**Task prompt:** Find all the lines in the entries below that hold the word "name" and copy them.

---------- Records for the task

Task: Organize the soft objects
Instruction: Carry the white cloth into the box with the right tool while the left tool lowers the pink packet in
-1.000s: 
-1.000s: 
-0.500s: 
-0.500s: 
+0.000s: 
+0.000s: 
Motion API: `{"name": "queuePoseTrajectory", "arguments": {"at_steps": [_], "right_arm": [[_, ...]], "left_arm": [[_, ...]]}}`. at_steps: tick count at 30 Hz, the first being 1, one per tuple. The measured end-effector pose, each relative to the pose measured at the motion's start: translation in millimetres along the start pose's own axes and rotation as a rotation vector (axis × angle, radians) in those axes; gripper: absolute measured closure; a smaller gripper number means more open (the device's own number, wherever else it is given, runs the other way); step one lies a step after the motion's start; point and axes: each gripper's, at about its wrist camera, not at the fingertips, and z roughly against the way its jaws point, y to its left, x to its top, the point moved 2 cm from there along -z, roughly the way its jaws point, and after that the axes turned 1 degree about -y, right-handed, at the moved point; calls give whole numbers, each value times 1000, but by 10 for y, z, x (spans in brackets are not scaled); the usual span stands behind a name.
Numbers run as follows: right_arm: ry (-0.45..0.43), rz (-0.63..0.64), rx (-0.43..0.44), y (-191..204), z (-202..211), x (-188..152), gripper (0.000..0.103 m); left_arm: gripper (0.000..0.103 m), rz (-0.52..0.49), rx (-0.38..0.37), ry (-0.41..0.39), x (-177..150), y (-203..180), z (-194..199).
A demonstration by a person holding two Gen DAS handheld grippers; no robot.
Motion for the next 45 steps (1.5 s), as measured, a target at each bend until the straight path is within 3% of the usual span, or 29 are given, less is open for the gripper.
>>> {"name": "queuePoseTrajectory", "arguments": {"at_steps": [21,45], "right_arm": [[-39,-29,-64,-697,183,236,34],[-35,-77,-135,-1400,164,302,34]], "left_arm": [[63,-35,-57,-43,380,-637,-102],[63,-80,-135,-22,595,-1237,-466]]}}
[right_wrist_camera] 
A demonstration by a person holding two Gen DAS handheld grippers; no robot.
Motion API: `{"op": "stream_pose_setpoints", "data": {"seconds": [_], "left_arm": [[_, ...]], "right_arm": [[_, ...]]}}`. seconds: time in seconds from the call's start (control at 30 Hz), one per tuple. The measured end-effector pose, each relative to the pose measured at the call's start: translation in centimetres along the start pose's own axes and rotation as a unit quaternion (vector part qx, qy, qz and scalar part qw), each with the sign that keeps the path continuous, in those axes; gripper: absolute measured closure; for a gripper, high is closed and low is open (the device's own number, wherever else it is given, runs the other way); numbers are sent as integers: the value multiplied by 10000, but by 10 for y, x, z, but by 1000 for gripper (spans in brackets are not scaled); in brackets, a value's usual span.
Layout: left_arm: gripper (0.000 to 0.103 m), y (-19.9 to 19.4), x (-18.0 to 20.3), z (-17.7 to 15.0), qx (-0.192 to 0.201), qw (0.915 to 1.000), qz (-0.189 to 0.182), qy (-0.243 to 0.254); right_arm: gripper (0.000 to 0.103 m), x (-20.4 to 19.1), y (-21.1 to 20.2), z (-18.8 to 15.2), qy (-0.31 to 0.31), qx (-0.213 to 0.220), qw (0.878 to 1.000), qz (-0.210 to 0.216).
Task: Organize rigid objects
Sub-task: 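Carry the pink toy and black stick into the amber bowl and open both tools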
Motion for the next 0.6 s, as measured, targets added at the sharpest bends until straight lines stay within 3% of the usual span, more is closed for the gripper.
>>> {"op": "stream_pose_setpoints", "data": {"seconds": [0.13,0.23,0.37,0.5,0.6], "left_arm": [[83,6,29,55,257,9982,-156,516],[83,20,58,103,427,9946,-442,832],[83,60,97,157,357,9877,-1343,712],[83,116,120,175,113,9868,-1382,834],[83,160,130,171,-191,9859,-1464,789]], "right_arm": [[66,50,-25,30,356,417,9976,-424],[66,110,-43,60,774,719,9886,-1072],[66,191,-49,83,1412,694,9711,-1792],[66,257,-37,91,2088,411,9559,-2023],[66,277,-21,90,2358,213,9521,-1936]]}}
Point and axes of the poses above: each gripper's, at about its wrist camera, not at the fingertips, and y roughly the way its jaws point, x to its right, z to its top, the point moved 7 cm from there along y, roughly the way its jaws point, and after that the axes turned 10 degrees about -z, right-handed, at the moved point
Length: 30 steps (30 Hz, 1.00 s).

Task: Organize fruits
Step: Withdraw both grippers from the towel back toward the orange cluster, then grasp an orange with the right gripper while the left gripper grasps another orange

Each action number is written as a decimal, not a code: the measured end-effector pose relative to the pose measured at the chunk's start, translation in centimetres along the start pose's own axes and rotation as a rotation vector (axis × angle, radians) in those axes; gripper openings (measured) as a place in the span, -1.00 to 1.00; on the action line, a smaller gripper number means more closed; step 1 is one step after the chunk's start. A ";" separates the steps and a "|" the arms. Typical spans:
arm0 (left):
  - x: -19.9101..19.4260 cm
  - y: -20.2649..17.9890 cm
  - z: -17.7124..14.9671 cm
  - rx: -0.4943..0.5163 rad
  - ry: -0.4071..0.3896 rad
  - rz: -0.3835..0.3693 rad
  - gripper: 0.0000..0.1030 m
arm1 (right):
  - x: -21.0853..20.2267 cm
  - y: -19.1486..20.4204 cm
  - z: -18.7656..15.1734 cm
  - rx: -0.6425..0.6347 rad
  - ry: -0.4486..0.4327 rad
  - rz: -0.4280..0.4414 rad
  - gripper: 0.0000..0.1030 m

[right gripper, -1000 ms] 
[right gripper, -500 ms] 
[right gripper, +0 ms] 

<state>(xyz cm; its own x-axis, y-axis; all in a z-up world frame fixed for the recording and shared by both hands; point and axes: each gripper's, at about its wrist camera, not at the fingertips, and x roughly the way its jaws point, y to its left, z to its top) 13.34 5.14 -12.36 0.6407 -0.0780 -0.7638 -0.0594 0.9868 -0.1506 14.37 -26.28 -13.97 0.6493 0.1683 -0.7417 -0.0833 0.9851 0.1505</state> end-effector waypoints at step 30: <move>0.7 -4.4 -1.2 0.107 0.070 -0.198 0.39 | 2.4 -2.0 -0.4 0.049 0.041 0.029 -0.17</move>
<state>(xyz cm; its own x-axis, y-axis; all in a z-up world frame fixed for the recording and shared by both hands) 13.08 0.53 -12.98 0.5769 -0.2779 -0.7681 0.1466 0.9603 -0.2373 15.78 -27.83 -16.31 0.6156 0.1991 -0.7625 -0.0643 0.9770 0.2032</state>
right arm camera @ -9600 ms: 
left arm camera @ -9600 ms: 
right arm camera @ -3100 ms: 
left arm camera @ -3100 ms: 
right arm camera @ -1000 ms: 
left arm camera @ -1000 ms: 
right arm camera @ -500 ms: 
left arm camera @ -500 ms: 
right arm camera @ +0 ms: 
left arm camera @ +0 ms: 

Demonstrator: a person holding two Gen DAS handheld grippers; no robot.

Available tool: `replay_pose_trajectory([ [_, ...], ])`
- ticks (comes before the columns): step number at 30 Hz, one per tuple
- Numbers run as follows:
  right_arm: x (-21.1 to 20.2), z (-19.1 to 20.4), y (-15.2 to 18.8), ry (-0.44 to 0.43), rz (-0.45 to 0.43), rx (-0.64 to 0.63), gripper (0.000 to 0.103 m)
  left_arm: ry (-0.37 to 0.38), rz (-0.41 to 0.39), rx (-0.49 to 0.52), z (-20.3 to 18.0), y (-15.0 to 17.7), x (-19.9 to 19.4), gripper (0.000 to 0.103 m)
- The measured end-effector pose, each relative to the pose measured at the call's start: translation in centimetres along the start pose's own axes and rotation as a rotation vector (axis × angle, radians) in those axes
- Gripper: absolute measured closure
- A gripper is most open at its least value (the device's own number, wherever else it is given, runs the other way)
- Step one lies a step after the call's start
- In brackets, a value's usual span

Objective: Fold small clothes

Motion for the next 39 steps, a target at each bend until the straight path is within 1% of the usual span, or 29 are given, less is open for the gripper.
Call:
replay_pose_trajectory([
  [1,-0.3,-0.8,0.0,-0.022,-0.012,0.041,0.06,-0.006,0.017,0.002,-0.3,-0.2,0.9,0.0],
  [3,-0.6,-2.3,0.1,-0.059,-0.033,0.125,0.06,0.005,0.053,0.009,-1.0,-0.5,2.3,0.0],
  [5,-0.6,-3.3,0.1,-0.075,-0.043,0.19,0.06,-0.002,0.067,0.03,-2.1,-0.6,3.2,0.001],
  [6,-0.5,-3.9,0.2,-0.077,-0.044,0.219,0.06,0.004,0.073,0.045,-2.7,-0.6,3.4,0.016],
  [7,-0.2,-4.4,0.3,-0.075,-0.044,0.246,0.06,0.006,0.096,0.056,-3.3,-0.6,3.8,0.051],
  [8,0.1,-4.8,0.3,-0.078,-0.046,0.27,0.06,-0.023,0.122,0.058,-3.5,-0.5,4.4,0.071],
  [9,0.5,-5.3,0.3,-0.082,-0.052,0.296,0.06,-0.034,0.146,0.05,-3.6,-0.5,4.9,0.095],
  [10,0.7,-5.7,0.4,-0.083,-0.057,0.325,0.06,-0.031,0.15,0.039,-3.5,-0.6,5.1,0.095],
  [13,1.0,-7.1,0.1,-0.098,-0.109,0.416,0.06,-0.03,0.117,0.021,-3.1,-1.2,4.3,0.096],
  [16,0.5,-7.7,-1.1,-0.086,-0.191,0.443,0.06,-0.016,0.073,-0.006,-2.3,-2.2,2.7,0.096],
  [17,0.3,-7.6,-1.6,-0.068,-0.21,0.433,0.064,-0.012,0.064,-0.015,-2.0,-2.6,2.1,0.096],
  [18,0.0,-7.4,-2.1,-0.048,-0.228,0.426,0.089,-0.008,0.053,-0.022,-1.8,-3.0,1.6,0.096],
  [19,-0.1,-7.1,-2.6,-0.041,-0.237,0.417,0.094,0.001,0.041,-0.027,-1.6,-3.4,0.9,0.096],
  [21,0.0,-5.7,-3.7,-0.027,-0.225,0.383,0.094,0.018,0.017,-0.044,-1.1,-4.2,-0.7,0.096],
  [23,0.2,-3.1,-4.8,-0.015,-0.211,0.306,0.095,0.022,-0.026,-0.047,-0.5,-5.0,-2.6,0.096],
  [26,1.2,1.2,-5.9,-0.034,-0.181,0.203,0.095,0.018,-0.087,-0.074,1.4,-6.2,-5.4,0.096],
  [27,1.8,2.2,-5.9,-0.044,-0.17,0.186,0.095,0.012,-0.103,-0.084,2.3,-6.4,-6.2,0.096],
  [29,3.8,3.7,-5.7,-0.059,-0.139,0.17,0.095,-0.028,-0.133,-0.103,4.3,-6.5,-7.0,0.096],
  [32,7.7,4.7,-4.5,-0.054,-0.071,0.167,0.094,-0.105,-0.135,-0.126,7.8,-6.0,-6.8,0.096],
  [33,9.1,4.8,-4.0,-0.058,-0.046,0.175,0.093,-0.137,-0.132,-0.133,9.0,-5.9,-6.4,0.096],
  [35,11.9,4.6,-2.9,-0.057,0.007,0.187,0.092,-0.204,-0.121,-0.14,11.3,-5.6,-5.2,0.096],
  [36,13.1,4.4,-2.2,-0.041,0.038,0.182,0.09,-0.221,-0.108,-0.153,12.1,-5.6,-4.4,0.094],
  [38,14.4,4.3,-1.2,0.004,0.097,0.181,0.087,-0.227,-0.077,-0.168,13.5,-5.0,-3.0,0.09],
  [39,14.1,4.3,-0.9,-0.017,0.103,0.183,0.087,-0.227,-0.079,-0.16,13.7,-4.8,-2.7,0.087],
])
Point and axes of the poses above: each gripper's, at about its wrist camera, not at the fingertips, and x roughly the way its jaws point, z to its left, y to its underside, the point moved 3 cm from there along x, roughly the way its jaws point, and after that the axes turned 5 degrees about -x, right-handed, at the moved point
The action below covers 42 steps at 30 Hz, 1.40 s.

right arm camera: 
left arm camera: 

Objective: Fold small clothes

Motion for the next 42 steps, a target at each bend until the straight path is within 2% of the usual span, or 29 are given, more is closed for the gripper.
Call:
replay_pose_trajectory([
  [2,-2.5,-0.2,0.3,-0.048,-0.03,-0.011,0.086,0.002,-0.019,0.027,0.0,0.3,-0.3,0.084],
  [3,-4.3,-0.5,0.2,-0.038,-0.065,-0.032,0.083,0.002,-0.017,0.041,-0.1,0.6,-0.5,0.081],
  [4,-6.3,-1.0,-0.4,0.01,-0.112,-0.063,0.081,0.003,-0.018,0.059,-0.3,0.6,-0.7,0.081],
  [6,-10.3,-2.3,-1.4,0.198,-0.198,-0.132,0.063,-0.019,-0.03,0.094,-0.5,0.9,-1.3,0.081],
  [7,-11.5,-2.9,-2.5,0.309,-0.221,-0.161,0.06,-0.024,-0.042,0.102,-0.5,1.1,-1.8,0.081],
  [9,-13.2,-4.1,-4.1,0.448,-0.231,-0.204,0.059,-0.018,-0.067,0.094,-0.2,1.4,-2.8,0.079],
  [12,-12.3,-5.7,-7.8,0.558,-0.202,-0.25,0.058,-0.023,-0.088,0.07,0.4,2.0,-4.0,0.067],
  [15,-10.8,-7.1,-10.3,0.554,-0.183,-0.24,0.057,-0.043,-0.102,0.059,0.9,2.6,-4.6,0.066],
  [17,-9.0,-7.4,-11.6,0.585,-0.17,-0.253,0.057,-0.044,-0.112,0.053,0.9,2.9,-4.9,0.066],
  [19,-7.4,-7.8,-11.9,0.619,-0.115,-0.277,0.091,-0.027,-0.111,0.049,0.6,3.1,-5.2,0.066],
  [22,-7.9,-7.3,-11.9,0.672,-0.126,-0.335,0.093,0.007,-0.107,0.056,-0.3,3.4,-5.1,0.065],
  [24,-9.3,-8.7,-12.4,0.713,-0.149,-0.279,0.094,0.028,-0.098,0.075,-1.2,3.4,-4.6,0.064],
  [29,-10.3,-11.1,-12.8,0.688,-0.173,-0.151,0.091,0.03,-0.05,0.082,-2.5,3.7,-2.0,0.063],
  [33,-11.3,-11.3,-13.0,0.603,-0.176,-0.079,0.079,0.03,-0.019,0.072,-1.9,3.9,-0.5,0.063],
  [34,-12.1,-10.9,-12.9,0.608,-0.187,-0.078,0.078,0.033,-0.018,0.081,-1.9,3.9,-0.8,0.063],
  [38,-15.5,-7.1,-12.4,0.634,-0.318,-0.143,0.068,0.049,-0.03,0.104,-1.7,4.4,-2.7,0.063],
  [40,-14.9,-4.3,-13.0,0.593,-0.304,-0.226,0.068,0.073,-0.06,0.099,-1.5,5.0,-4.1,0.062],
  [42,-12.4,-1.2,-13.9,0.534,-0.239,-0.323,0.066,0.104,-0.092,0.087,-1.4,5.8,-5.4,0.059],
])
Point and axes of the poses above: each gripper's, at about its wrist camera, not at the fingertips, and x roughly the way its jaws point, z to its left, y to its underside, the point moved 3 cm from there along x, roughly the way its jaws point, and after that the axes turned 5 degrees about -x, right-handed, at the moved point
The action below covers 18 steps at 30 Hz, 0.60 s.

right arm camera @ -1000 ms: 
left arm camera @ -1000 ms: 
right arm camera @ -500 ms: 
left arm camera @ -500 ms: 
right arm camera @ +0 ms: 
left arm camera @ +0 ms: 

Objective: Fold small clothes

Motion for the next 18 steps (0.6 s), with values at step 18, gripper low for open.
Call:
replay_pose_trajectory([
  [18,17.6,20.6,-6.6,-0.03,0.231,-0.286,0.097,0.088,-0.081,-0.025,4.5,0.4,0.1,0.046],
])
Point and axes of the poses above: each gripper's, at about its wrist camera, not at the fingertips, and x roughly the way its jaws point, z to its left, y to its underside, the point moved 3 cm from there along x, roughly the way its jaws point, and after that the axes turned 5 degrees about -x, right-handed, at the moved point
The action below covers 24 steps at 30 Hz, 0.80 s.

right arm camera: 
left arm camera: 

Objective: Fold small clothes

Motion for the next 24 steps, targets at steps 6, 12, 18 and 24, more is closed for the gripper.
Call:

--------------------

**Your response:**
Motion API: `{"name": "queuePoseTrajectory", "arguments": {"at_steps": [_], "right_arm": [[_, ...]], "left_arm": [[_, ...]]}}`. at_steps: tick count at 30 Hz, the first being 1, one per tuple. The measured end-effector pose, each relative to the pose measured at the motion's start: translation in millimetres along the start pose's own axes and rotation as a rotation vector (axis × angle, radians) in those axes; gripper: absolute measured closure; a smaller gripper number means more open (the device's own number, wherever else it is given, runs the other way); step one lies a step after the motion's start; point and axes: each gripper's, at about its wrist camera, not at the fingertips, and z roughly against the way its jaws point, y to its left, x to its top, the point moved 2 cm from there along -z, roughly the way its jaws point, and after that the axes turned 1 degree about -y, right-handed, at the moved point; calls give whole numbers, each value times 1000, but by 10 for y, z, x (spans in brackets are not scaled); the usual span stands behind a name.
>>> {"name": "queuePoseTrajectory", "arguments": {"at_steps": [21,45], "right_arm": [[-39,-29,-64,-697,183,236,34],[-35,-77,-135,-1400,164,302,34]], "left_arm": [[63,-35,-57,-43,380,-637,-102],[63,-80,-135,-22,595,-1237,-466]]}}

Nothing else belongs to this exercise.